▶ WHAT YOU WILL DO: Exactly as written, output the lines below starting from the first and ending with the line that contains "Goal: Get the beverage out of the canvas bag"; omit pictures.

▶ INFORMATION SUPPLIED:

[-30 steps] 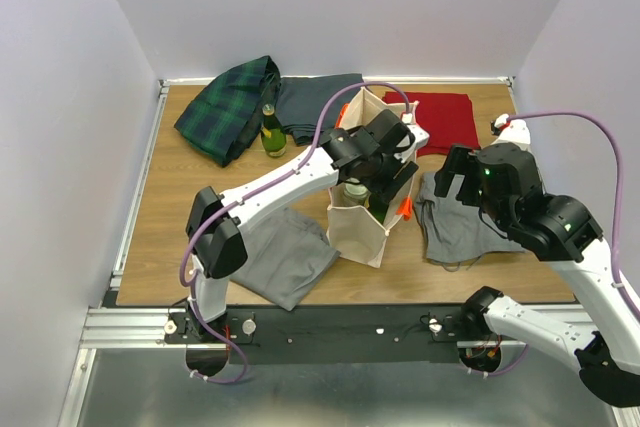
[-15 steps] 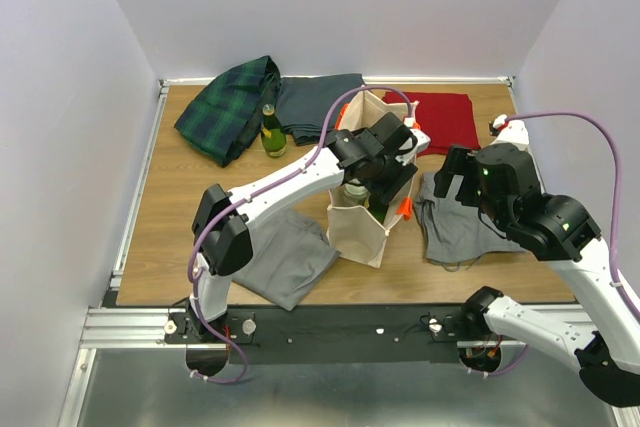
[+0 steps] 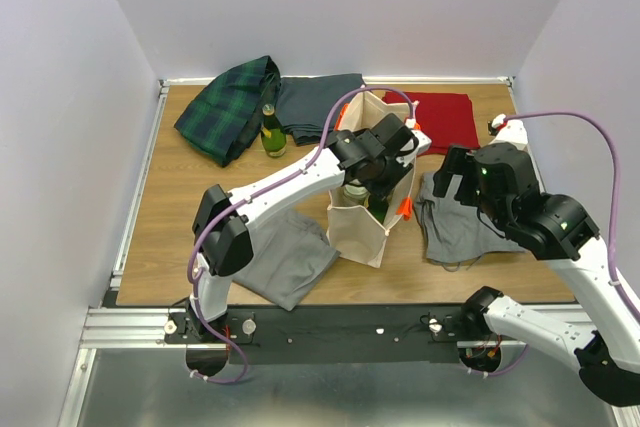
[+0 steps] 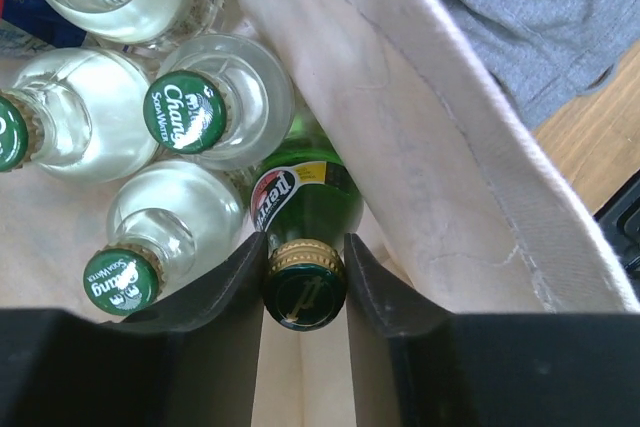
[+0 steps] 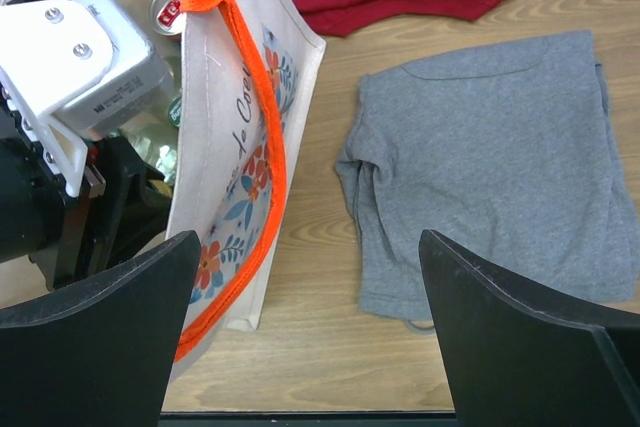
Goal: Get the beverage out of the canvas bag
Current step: Take out the drink from the canvas bag.
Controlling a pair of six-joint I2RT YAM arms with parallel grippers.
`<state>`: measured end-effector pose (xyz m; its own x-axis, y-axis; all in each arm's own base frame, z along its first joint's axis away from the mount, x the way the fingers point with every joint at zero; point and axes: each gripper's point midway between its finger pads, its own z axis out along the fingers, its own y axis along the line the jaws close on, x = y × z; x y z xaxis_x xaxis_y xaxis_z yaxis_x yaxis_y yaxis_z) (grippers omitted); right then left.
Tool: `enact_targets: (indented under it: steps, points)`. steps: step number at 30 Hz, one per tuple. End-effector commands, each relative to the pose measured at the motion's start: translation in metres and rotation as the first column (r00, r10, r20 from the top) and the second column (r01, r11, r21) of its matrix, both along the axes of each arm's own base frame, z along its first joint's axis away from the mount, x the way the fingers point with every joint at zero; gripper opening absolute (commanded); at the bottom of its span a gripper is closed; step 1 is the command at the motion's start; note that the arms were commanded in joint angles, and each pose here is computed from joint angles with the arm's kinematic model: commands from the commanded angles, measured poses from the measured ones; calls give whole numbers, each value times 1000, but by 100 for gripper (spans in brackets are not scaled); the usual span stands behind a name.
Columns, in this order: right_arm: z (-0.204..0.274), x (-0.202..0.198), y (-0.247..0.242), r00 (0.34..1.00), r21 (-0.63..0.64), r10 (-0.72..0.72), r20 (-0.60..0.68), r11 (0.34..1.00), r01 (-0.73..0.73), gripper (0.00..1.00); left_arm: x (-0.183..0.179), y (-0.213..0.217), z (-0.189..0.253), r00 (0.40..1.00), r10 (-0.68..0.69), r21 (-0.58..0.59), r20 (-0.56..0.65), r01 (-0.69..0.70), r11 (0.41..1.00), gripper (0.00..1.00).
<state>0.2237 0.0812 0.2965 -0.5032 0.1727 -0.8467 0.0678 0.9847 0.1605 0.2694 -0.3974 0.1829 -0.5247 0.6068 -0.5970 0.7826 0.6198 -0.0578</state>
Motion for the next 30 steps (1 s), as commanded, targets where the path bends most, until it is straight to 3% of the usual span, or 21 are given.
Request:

▶ ANSWER TO THE EXERCISE:
[-30 steps] 
[-15 steps] 
[+0 steps] 
[+0 steps] 
[+0 steps] 
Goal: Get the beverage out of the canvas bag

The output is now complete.